Each line below must be reproduced exactly as it stands. Pictures stay out of the copy.

----------

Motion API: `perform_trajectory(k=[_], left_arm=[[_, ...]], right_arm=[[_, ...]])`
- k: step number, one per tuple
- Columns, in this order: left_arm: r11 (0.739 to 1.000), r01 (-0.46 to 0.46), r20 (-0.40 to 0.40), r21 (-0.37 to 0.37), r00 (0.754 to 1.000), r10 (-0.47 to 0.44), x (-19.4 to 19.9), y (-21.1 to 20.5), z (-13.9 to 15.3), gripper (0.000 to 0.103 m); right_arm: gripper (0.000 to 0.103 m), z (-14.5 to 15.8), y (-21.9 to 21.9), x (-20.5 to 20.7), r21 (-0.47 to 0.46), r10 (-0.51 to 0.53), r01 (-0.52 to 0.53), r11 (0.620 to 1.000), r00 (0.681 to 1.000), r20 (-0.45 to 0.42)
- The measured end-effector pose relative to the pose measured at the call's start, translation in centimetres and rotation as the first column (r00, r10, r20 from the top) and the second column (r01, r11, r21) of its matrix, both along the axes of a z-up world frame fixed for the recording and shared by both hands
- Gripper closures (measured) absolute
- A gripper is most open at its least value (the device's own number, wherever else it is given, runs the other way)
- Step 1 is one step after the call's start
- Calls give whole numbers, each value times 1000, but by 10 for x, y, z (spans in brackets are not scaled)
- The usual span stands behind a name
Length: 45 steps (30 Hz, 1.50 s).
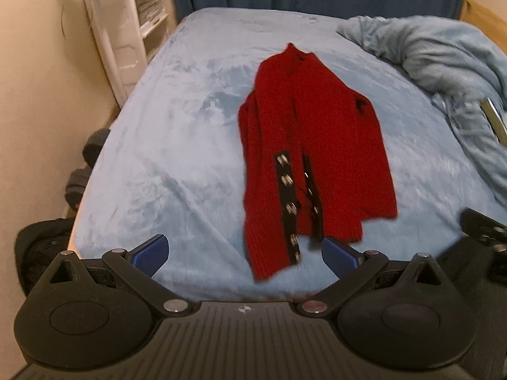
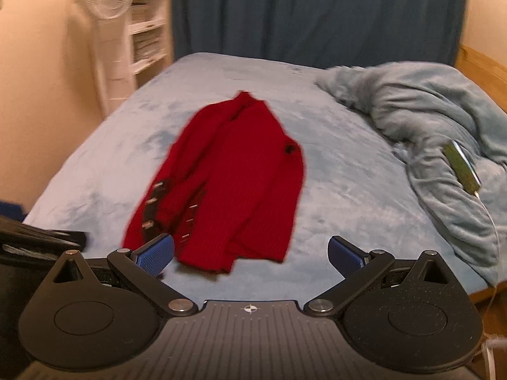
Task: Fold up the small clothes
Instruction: 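Grasp the cardigan front edges with both grippers and lift them up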
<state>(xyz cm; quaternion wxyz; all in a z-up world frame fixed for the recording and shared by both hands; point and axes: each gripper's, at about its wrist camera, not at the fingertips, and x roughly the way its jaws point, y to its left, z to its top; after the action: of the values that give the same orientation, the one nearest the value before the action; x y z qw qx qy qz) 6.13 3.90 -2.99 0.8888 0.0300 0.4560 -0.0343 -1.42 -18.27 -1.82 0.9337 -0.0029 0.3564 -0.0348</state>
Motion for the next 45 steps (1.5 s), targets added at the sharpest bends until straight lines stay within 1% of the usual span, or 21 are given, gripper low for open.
perform_trajectory(k=[4,6,8,9,12,15,18,21,23,25,27,28,29,30,31,32,34,38,41,43,45], left_arm=[[997,-48,14,-52,999,49,72,23,-5,0],[997,-42,28,-71,999,44,115,27,-10,0],[992,-18,14,-126,1000,20,166,29,-18,0],[987,-7,-1,-161,1000,6,193,28,-24,1],[973,-9,-48,-229,999,-2,266,21,-43,1],[973,-2,-85,-233,996,-18,326,4,-64,3],[974,28,-115,-224,992,-55,376,-14,-83,3],[973,65,-148,-221,984,-99,417,-30,-105,7],[970,90,-166,-225,978,-129,438,-39,-118,32],[963,111,-177,-244,972,-157,451,-45,-127,91],[965,101,-151,-241,978,-141,454,-45,-128,95],[969,101,-135,-225,982,-134,453,-44,-125,95],[977,99,-115,-190,986,-122,450,-42,-121,95],[984,96,-93,-147,989,-111,447,-37,-117,95],[990,87,-73,-113,993,-96,443,-30,-111,95],[994,72,-53,-88,996,-77,438,-21,-103,95],[998,36,-4,-49,999,-36,427,2,-83,95],[999,-28,124,29,992,24,384,42,-21,96],[998,-60,232,35,971,50,331,63,31,96],[999,-54,301,6,952,50,288,75,66,96],[999,-41,382,-18,923,45,235,85,102,96]], right_arm=[[1,-12,-34,44,83,-100,102,991,995,-22],[1,-19,-50,79,141,-137,138,980,990,-22],[1,-27,-59,119,176,-145,145,974,989,-12],[1,-31,-61,141,172,-170,167,971,985,4],[1,-47,-58,222,154,-123,115,981,991,44],[1,-67,-63,311,163,-79,70,984,996,50],[1,-86,-70,405,213,-76,77,974,997,-13],[1,-112,-79,492,307,-121,158,939,983,-136],[1,-128,-81,523,358,-162,223,907,968,-192],[1,-147,-77,556,394,-190,286,873,945,-265],[1,-162,-69,575,384,-241,351,854,921,-305],[4,-166,-63,579,356,-262,360,863,919,-295],[32,-167,-55,580,301,-256,330,895,931,-260],[95,-164,-48,579,221,-219,270,937,948,-232],[94,-161,-42,576,139,-145,180,974,963,-229],[97,-156,-46,570,131,-131,163,978,966,-222],[97,-130,-67,541,147,-163,189,971,972,-168],[97,-53,-117,454,67,-176,175,982,984,16],[97,10,-151,373,102,-188,177,979,975,121],[97,49,-164,312,128,-190,166,978,960,204],[97,83,-167,249,161,-187,145,976,940,286]])
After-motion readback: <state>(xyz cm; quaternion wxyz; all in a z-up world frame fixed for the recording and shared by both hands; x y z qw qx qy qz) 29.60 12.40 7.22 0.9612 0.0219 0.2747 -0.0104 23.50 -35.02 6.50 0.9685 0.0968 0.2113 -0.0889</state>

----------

▶ [Exercise output]
Motion API: `perform_trajectory(k=[_], left_arm=[[_, ...]], right_arm=[[_, ...]])`
- k: step number, one per tuple
- Columns, in this order: left_arm: r11 (0.739 to 1.000), r01 (-0.46 to 0.46), r20 (-0.40 to 0.40), r21 (-0.37 to 0.37), r00 (0.754 to 1.000), r10 (-0.47 to 0.44), x (-19.4 to 19.9), y (-21.1 to 20.5), z (-13.9 to 15.3), gripper (0.000 to 0.103 m); right_arm: gripper (0.000 to 0.103 m), z (-14.5 to 15.8), y (-21.9 to 21.9), x (-20.5 to 20.7), r21 (-0.47 to 0.46), r10 (-0.51 to 0.53), r01 (-0.52 to 0.53), r11 (0.620 to 1.000), r00 (0.681 to 1.000), r20 (-0.45 to 0.42)
- The measured end-effector pose relative to the pose measured at the call's start, translation in centimetres and rotation as the first column (r00, r10, r20 from the top) and the second column (r01, r11, r21) of its matrix, both along the axes of a z-up world frame fixed for the recording and shared by both hands
- Gripper closures (measured) absolute
- A gripper is most open at its least value (the device's own number, wherever else it is given, runs the other way)
- Step 1 is one step after the call's start
- Calls give whole numbers, each value times 1000, but by 10 for x, y, z (spans in brackets are not scaled)
- The usual span stands behind a name
Length: 45 steps (30 Hz, 1.50 s).
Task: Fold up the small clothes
Instruction: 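Grasp the cardigan front edges with both grippers and lift them up
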<state>(xyz cm; quaternion wxyz; all in a z-up world frame fixed for the recording and shared by both hands; point and axes: each gripper's, at about its wrist camera, not at the fingertips, and x roughly the way its jaws point, y to its left, z to its top; after the action: of the values that give the same orientation, the one nearest the value before the action; x y z qw qx qy qz) 6.13 3.90 -2.99 0.8888 0.0300 0.4560 -0.0343 -1.42 -18.27 -1.82 0.9337 -0.0029 0.3564 -0.0348</state>
Motion for the next 45 steps (1.5 s), targets added at the sharpest bends until straight lines stay within 1% of the usual span, or 21 are given, gripper low for open.
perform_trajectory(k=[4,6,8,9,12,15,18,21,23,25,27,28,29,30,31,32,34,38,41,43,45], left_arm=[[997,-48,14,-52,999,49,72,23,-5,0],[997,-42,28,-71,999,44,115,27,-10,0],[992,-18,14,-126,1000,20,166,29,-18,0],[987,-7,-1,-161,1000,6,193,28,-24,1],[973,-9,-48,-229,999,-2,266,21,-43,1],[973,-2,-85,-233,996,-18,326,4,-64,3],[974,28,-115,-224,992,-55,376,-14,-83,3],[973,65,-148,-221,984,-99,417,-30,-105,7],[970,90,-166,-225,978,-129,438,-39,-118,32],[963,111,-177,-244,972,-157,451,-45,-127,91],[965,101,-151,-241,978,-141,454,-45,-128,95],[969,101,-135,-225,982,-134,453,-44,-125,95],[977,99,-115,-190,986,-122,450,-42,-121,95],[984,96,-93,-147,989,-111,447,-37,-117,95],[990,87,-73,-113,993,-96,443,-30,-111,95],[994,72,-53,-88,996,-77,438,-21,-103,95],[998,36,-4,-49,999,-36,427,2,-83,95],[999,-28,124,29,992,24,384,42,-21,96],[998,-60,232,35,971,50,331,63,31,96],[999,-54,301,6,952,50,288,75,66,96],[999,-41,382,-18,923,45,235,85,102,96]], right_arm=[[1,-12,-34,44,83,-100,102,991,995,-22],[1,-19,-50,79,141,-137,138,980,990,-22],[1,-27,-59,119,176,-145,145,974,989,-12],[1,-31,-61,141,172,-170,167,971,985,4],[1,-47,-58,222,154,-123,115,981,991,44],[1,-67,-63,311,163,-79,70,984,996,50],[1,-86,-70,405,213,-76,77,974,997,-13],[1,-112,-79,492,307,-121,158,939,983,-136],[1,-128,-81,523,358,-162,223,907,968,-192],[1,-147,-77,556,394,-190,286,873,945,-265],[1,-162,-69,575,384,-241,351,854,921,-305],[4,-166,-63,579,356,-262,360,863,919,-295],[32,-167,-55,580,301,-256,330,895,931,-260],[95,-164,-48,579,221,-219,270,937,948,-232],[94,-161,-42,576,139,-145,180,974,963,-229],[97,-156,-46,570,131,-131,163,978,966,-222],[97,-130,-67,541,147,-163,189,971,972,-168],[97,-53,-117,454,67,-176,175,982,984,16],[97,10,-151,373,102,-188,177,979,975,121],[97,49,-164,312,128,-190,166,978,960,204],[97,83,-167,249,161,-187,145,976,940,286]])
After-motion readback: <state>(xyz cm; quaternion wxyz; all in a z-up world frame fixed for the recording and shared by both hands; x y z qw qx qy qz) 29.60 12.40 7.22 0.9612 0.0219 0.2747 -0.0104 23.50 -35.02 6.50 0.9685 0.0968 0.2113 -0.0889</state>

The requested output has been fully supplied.